Expected: 200 with an array. If 403, your role doesn't carry audit.read.

Agent stays "stale" forever

Two things to check:

  1. The agent's heartbeat is reaching the CP. From the agent's network, run: bash docker exec secrets-bridge-agent-1 wget -qO- http://api:8080/healthz
  2. The agent secret is correct. A wrong secret returns 401 on heartbeat (generic message; the audit log records error_kind=unauthorized).

Vault read returns "permission denied"

The agent uses the credentials in SB_VAULT_TOKEN or via the configured Kubernetes auth role. Check that they have read access to the secret path:

bash docker exec secrets-bridge-vault-1 sh -c \ 'VAULT_ADDR=http://127.0.0.1:8200 VAULT_TOKEN=devroot \ vault kv get secret/<path>'

If that works but the agent gets denied, the agent token has less scope than the dev token. Adjust the policy in Vault.

Useful queries against the audit log

Find every action for one request

bash curl -fsS "http://localhost:18080/api/v1/audit-events?correlation_id=<uuid>" \ -H "Authorization: Bearer $TOKEN" | jq '.[] | {time:.occurred_at, actor, action, resource}'

Find every login failure in the last hour

bash SINCE=$(date -u -d '1 hour ago' +%Y-%m-%dT%H:%M:%SZ) curl -fsS "http://localhost:18080/api/v1/audit-events?action=auth.login&since=$SINCE" \ -H "Authorization: Bearer $TOKEN" \ | jq '.[] | select(.status=="denied")'

Find every wrap retrieval (who saw which value when)

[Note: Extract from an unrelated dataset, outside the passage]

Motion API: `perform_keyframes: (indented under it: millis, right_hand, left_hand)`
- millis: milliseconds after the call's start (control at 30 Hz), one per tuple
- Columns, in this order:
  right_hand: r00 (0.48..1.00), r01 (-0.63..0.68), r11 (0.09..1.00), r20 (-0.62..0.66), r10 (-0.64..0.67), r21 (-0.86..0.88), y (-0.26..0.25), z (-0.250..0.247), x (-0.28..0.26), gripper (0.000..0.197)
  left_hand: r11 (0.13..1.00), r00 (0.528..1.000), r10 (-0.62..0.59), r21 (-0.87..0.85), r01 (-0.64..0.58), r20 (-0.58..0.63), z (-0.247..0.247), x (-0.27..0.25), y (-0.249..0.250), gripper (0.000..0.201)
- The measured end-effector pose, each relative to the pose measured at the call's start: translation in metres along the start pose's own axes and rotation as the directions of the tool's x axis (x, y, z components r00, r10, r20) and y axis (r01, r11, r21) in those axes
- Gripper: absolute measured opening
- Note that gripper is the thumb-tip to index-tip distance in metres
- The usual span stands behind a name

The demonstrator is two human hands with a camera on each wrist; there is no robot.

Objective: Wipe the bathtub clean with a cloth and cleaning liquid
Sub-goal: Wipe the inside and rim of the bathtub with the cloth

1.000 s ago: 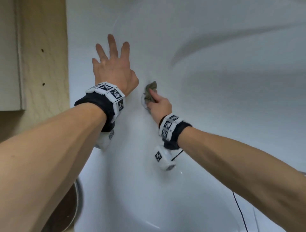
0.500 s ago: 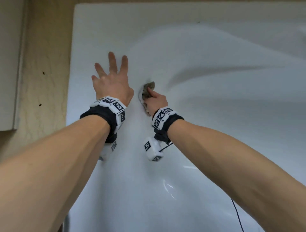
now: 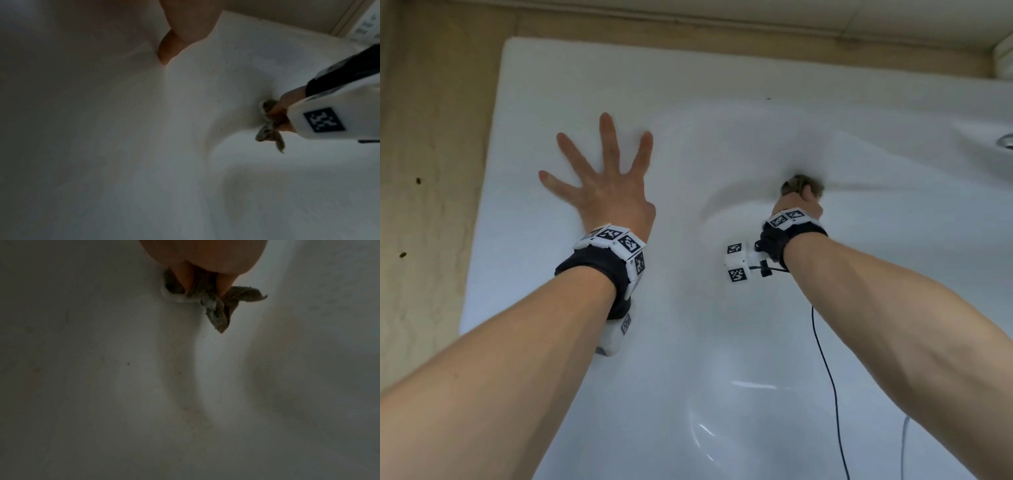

bash curl -fsS "http://localhost:18080/api/v1/audit-events?action=wrap.retrieve" \ -H "Authorization: Bearer $TOKEN" \ | jq '.[] | {time:.occurred_at, actor, resource, status}'

This is the SOC2-friendly query — every plaintext reveal across the platform, append-only, with the actor and timestamp.

Reading the metrics

The api and worker both expose Prometheus metrics at /metrics. The interesting ones:

Metric What
worker_scheduler_runs_total{task,outcome} Per-sweeper success / failure / skipped_lock counter
worker_scheduler_run_duration_seconds{task} Sweeper latency histogram
worker_scheduler_lock_skipped_total{task} Leader-election losses (expected for N-1 of N replicas)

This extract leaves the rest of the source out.